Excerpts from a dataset
□ □ □ □ □
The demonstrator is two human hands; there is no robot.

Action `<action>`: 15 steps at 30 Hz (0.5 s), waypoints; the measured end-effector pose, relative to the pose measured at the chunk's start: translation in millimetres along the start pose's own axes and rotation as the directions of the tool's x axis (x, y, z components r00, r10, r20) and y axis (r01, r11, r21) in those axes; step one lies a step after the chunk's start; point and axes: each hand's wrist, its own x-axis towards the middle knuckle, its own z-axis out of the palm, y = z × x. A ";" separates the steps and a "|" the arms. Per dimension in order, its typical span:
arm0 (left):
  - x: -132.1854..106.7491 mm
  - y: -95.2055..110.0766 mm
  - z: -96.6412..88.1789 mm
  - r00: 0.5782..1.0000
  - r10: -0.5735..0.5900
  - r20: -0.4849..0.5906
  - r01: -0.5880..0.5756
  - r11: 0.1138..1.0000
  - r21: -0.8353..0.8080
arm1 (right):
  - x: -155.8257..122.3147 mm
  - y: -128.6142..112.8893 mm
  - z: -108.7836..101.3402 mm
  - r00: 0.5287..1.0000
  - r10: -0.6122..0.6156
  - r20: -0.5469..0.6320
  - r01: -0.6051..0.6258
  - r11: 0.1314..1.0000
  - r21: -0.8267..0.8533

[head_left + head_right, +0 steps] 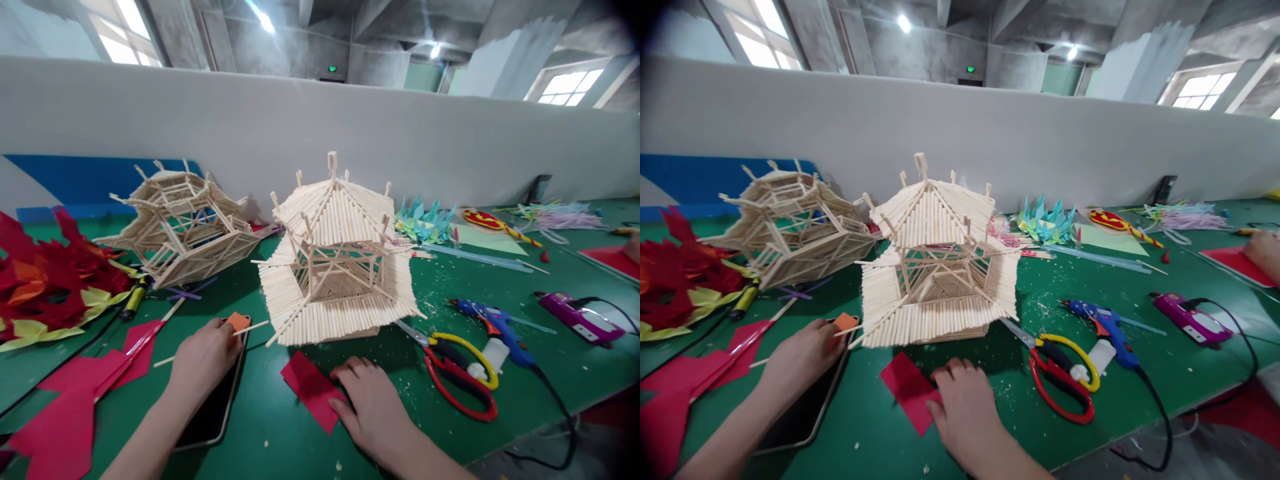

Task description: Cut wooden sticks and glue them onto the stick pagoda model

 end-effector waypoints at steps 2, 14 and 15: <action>3.6 0.0 -0.6 1.000 0.003 0.003 -0.003 1.000 0.021 | -0.1 0.3 0.4 1.000 0.000 0.000 0.000 1.000 0.000; -9.4 -71.8 4.0 0.960 -0.280 -0.024 0.281 0.959 0.038 | -1.0 1.4 3.7 1.000 -0.008 -0.014 0.008 1.000 0.003; -9.5 -73.9 3.8 0.960 -0.281 -0.016 0.281 0.960 0.021 | -1.2 1.7 3.7 1.000 -0.011 -0.014 0.011 1.000 0.005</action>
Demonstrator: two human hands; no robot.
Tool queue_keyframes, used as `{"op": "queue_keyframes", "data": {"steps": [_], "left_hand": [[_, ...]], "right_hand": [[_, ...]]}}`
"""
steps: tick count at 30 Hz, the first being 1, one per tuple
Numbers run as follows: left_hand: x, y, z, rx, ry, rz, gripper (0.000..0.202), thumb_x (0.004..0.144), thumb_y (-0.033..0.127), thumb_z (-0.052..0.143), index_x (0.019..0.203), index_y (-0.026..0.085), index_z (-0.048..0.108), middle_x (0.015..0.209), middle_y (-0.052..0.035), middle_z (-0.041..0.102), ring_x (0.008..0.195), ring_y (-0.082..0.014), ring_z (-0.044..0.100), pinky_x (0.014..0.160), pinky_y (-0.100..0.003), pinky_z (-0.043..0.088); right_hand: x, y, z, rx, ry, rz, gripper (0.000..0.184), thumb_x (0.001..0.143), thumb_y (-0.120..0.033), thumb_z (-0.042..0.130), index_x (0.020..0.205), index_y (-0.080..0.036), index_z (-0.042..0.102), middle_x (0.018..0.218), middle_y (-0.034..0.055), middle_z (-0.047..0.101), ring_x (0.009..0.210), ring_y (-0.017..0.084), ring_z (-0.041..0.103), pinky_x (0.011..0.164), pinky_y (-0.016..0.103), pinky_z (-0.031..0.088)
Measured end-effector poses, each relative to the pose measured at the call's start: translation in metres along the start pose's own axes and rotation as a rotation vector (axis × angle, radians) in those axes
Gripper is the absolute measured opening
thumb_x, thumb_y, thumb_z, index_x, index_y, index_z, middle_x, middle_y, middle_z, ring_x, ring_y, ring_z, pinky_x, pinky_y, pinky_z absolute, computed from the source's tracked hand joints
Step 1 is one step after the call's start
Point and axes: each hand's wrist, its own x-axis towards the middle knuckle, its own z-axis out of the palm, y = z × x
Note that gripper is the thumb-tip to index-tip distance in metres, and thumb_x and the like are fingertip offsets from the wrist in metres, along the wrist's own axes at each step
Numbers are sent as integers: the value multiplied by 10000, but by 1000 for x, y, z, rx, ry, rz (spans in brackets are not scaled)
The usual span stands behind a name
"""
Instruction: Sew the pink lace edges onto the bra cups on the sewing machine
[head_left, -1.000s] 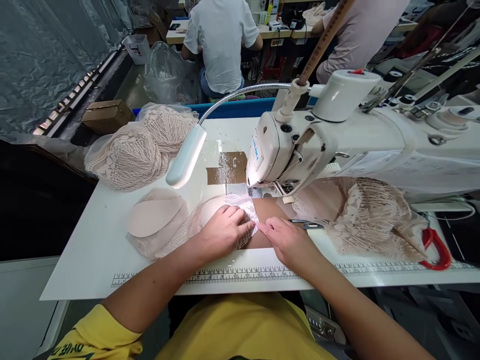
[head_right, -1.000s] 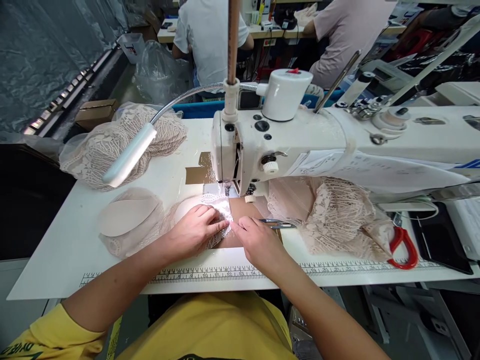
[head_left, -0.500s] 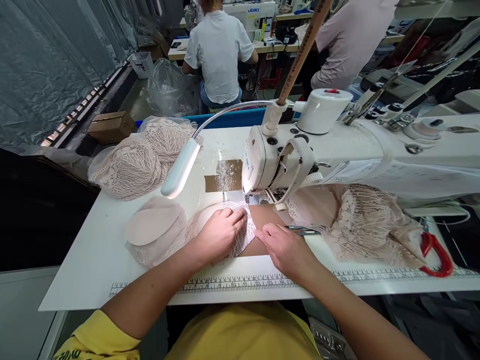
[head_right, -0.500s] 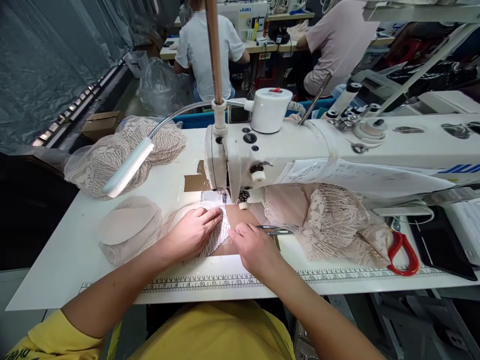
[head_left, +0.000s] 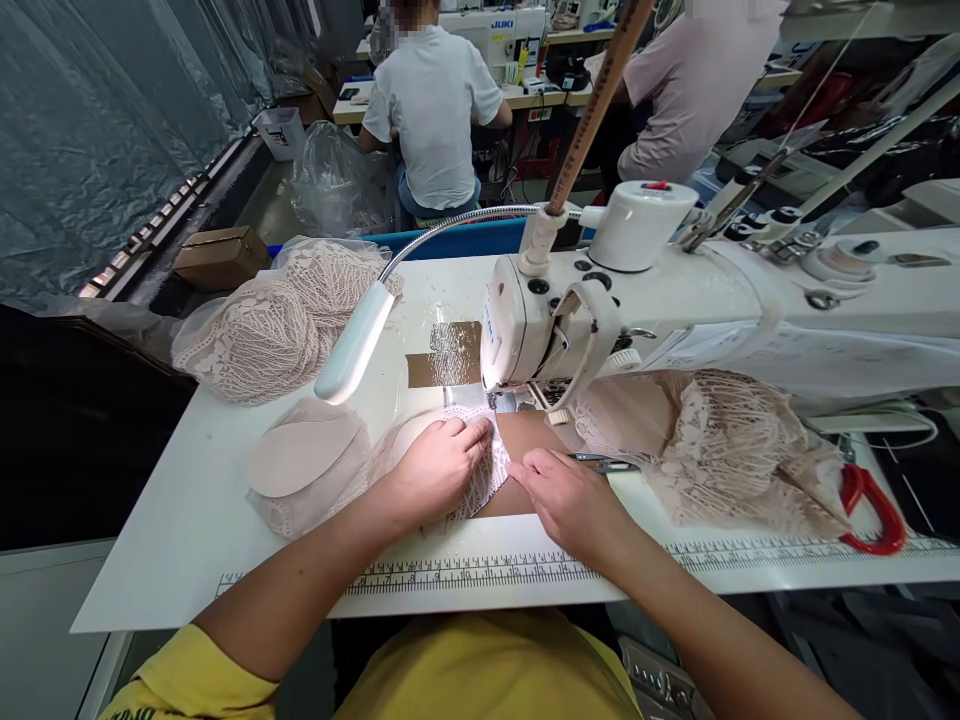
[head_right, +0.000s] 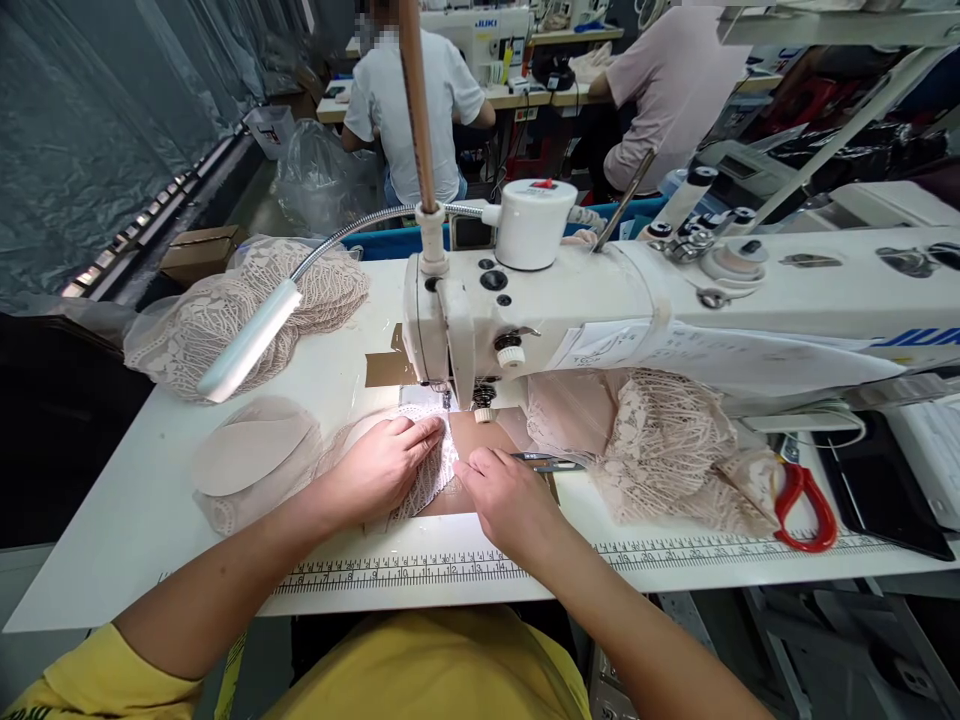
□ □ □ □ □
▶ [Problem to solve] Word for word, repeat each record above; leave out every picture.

▶ [Result of the exercise]
The demonstrator is two human hands; there is no robot.

Action `<action>`: 15 steps at 30 Hz (0.5 s), waypoints; the measured end-effector pose, relative to the pose measured at the chunk's start: translation in millimetres along the start pose's own axes and rotation as the directions of the tool's x axis (x, y, z components r00, r10, r20) and y axis (r01, r11, r21) in those axes; step one lies a step after the chunk's start; point and axes: each hand's wrist, its own x-axis towards the middle knuckle, its own z-axis out of the palm, y = z × x. A ";" separates the steps and a "|" the arms. Per dimension in order, its typical span:
arm0 (left):
  - x: -132.1854..106.7491 mm
  - y: -95.2055..110.0766 mm
  - z: -96.6412..88.1789 mm
  - r00: 0.5782..1.0000
  - r10: -0.5735..0.5900
  - r20: -0.4849..0.5906
  - r01: -0.5880..0.5756
  - r11: 0.1138..1.0000
  - r21: -0.8353..0.8080
arm1 (right):
  - x: -155.8257..122.3147 mm
  - y: -128.6142..112.8893 mm
  - z: -108.7836..101.3402 mm
  - r00: 0.5287..1.0000
  - r10: -0.6122..0.6156
  - r20: -0.5469..0.6320
  - r01: -0.6051..0.6258
  - r11: 0.1314..1.0000
  - r21: -0.8267..0.8533

[head_left + head_right, +0 steps] 

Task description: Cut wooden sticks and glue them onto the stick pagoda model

 end-effector waypoints at steps 2, 14 and 15: <action>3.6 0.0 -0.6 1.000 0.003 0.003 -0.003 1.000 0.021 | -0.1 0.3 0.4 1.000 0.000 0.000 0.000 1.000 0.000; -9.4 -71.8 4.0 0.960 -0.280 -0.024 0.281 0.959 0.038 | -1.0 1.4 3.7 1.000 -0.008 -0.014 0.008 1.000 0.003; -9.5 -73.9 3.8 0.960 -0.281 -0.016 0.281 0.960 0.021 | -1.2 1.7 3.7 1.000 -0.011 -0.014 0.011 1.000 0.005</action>
Demonstrator: two human hands; no robot.
Tool queue_keyframes, used as `{"op": "queue_keyframes", "data": {"steps": [_], "left_hand": [[_, ...]], "right_hand": [[_, ...]]}}`
"""
steps: tick count at 30 Hz, the first being 1, one per tuple
Numbers run as follows: left_hand: x, y, z, rx, ry, rz, gripper (0.000..0.202), thumb_x (0.004..0.144), thumb_y (-0.033..0.127), thumb_z (-0.052..0.143), index_x (0.019..0.203), index_y (-0.026..0.085), index_z (-0.048..0.108), middle_x (0.015..0.209), middle_y (-0.052..0.035), middle_z (-0.041..0.102), ring_x (0.008..0.195), ring_y (-0.082..0.014), ring_z (-0.044..0.100), pinky_x (0.014..0.160), pinky_y (-0.100..0.003), pinky_z (-0.043..0.088); right_hand: x, y, z, rx, ry, rz, gripper (0.000..0.184), thumb_x (0.001..0.143), thumb_y (-0.120..0.033), thumb_z (-0.042..0.130), index_x (0.020..0.205), index_y (-0.080..0.036), index_z (-0.042..0.102), middle_x (0.018..0.218), middle_y (-0.034..0.055), middle_z (-0.047..0.101), ring_x (0.009..0.210), ring_y (-0.017..0.084), ring_z (-0.041..0.103), pinky_x (0.011..0.164), pinky_y (-0.016..0.103), pinky_z (-0.031..0.088)
Measured end-effector poses, each relative to the pose measured at the call's start: translation in metres along the start pose's own axes and rotation as a rotation vector (axis × angle, radians) in those axes
Gripper is the absolute measured opening
thumb_x, thumb_y, thumb_z, index_x, index_y, index_z, middle_x, middle_y, middle_z, ring_x, ring_y, ring_z, pinky_x, pinky_y, pinky_z absolute, computed from the source's tracked hand joints
Step 1 is one step after the call's start
Point and axes: each hand's wrist, its own x-axis towards the middle knuckle, its own z-axis out of the palm, y = z × x
Note that gripper is the thumb-tip to index-tip distance in metres, and thumb_x and the like are fingertip offsets from the wrist in metres, along the wrist's own axes at each step
Numbers are sent as integers: the value multiplied by 10000, but by 1000 for x, y, z, rx, ry, rz (spans in brackets are not scaled)
The usual span stands behind a name
"""
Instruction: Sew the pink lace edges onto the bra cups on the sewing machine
[head_left, -1.000s] 
[head_right, -1.000s] 
[head_left, -0.500s] 
[head_right, -0.500s] 
[head_left, +0.000s] 
[head_right, +0.000s] 

The output given is complete.